┌─ EXCERPTED RECORDS

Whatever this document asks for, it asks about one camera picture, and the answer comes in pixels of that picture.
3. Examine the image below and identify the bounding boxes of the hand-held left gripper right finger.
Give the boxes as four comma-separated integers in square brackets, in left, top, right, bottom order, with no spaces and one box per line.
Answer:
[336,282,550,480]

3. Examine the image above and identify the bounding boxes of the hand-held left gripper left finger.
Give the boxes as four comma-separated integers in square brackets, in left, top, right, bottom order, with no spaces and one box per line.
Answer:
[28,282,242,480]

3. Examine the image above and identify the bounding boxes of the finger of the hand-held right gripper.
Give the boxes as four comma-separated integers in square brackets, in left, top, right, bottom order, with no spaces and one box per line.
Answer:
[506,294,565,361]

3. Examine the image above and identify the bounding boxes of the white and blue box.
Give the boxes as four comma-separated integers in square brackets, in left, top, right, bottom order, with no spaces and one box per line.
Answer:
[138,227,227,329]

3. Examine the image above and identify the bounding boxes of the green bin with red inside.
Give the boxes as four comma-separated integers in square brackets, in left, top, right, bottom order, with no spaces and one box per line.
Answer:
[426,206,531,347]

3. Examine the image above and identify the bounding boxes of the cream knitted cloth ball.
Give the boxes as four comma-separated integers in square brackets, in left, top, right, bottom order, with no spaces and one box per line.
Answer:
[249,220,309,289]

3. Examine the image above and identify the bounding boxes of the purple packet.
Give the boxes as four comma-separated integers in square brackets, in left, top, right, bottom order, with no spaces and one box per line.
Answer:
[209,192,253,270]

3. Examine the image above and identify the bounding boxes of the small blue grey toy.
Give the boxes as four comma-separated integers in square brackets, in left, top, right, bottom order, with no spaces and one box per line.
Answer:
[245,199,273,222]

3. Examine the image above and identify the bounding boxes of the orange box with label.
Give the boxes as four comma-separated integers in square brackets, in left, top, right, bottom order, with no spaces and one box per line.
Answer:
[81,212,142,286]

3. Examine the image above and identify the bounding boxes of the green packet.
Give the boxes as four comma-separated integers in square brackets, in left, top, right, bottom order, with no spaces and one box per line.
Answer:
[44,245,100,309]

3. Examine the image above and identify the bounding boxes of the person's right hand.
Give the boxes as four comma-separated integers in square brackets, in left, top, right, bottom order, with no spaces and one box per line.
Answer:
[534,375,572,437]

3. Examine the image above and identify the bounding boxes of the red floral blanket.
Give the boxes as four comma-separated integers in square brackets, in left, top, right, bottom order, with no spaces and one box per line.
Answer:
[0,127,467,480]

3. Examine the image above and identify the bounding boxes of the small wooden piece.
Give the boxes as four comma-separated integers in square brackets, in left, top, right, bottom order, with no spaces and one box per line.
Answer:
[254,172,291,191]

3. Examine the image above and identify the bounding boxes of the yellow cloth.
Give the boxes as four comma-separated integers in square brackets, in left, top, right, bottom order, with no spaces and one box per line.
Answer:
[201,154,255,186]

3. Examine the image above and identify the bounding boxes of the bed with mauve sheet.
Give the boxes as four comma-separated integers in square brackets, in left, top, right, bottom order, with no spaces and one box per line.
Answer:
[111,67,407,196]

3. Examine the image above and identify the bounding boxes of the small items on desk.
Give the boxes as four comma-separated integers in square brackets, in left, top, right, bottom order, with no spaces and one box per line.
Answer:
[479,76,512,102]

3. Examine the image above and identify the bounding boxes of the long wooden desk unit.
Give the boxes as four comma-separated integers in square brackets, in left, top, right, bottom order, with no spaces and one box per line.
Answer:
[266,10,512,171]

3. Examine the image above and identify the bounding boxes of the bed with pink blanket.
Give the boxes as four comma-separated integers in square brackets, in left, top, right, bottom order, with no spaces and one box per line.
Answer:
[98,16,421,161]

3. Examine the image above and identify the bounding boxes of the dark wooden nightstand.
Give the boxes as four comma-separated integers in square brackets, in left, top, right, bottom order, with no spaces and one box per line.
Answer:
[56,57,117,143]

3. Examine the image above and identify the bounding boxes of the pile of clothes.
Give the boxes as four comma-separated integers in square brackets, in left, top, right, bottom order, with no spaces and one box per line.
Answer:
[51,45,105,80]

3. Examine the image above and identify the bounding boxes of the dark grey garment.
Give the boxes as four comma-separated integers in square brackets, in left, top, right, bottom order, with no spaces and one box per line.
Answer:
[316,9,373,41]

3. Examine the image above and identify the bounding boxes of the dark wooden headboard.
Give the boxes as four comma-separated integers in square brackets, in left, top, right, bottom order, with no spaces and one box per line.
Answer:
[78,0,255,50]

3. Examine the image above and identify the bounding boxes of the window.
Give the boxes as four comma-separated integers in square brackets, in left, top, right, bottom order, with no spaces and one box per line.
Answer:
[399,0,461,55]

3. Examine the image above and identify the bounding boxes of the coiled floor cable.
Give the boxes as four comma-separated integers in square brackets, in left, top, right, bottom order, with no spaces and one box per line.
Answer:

└─

PROMPT: Please output all the lines above exactly as given.

ANSWER TO THIS TASK:
Whatever this document asks for, it asks about one camera picture, and the answer comes in pixels of that picture.
3. Examine the image below and identify the bounding boxes of the hand-held left gripper right finger.
Give the boxes as four comma-separated integers in square brackets, in left, top, right, bottom order, with no spaces and one box per line.
Answer:
[336,282,550,480]

3. Examine the image above and identify the bounding boxes of the hand-held left gripper left finger.
Give the boxes as four comma-separated integers in square brackets, in left, top, right, bottom order, with no spaces and one box per line.
Answer:
[28,282,242,480]

3. Examine the image above and identify the bounding boxes of the finger of the hand-held right gripper.
Give the boxes as four comma-separated integers in square brackets, in left, top, right, bottom order, with no spaces and one box per line.
Answer:
[506,294,565,361]

3. Examine the image above and identify the bounding boxes of the white and blue box.
Give the boxes as four comma-separated integers in square brackets, in left, top, right, bottom order, with no spaces and one box per line.
Answer:
[138,227,227,329]

3. Examine the image above and identify the bounding boxes of the green bin with red inside.
Give the boxes as four comma-separated integers in square brackets, in left, top, right, bottom order, with no spaces and one box per line.
Answer:
[426,206,531,347]

3. Examine the image above and identify the bounding boxes of the cream knitted cloth ball.
Give the boxes as four comma-separated integers in square brackets, in left, top, right, bottom order, with no spaces and one box per line.
Answer:
[249,220,309,289]

3. Examine the image above and identify the bounding boxes of the purple packet.
Give the boxes as four comma-separated integers in square brackets, in left, top, right, bottom order, with no spaces and one box per line.
Answer:
[209,192,253,270]

3. Examine the image above and identify the bounding boxes of the small blue grey toy.
Give the boxes as four comma-separated integers in square brackets, in left, top, right, bottom order, with no spaces and one box per line.
Answer:
[245,199,273,222]

3. Examine the image above and identify the bounding boxes of the orange box with label.
Give the boxes as four comma-separated integers in square brackets, in left, top, right, bottom order, with no spaces and one box per line.
Answer:
[81,212,142,286]

3. Examine the image above and identify the bounding boxes of the green packet.
Give the boxes as four comma-separated integers in square brackets, in left, top, right, bottom order, with no spaces and one box per line.
Answer:
[44,245,100,309]

3. Examine the image above and identify the bounding boxes of the person's right hand.
Give the boxes as four comma-separated integers in square brackets, in left, top, right, bottom order, with no spaces and one box per line.
Answer:
[534,375,572,437]

3. Examine the image above and identify the bounding boxes of the red floral blanket.
Give the boxes as four comma-separated integers in square brackets, in left, top, right, bottom order, with no spaces and one box per line.
Answer:
[0,127,467,480]

3. Examine the image above and identify the bounding boxes of the small wooden piece.
Give the boxes as four comma-separated integers in square brackets, in left, top, right, bottom order, with no spaces and one box per line.
Answer:
[254,172,291,191]

3. Examine the image above and identify the bounding boxes of the yellow cloth.
Give the boxes as four comma-separated integers in square brackets, in left, top, right, bottom order, with no spaces and one box per line.
Answer:
[201,154,255,186]

3. Examine the image above and identify the bounding boxes of the bed with mauve sheet.
Give the boxes as four comma-separated integers in square brackets, in left, top, right, bottom order, with no spaces and one box per line.
Answer:
[111,67,407,196]

3. Examine the image above and identify the bounding boxes of the small items on desk.
Give the boxes as four comma-separated integers in square brackets, in left, top, right, bottom order, with no spaces and one box per line.
Answer:
[479,76,512,102]

3. Examine the image above and identify the bounding boxes of the long wooden desk unit.
Give the boxes as four comma-separated integers in square brackets, in left, top, right, bottom order, with no spaces and one box per line.
Answer:
[266,10,512,171]

3. Examine the image above and identify the bounding boxes of the bed with pink blanket.
Give the boxes as four comma-separated integers in square brackets, in left, top, right, bottom order, with no spaces and one box per line.
Answer:
[98,16,421,161]

3. Examine the image above and identify the bounding boxes of the dark wooden nightstand.
Give the boxes as four comma-separated integers in square brackets, in left, top, right, bottom order, with no spaces and one box per line.
Answer:
[56,57,117,143]

3. Examine the image above and identify the bounding boxes of the pile of clothes.
Give the boxes as four comma-separated integers in square brackets, in left, top, right, bottom order, with no spaces and one box per line.
Answer:
[51,45,105,80]

3. Examine the image above and identify the bounding boxes of the dark grey garment.
Give the boxes as four comma-separated integers in square brackets, in left, top, right, bottom order, with no spaces and one box per line.
Answer:
[316,9,373,41]

3. Examine the image above and identify the bounding boxes of the dark wooden headboard.
Give the boxes as four comma-separated integers in square brackets, in left, top, right, bottom order, with no spaces and one box per line.
Answer:
[78,0,255,50]

3. Examine the image above and identify the bounding boxes of the window.
Give the boxes as four comma-separated integers in square brackets, in left, top, right, bottom order, with no spaces and one box per line.
Answer:
[399,0,461,55]

3. Examine the image above and identify the bounding boxes of the coiled floor cable.
Give the boxes as four comma-separated integers in square brackets, in left, top, right, bottom order, with no spaces and one box per line.
Answer:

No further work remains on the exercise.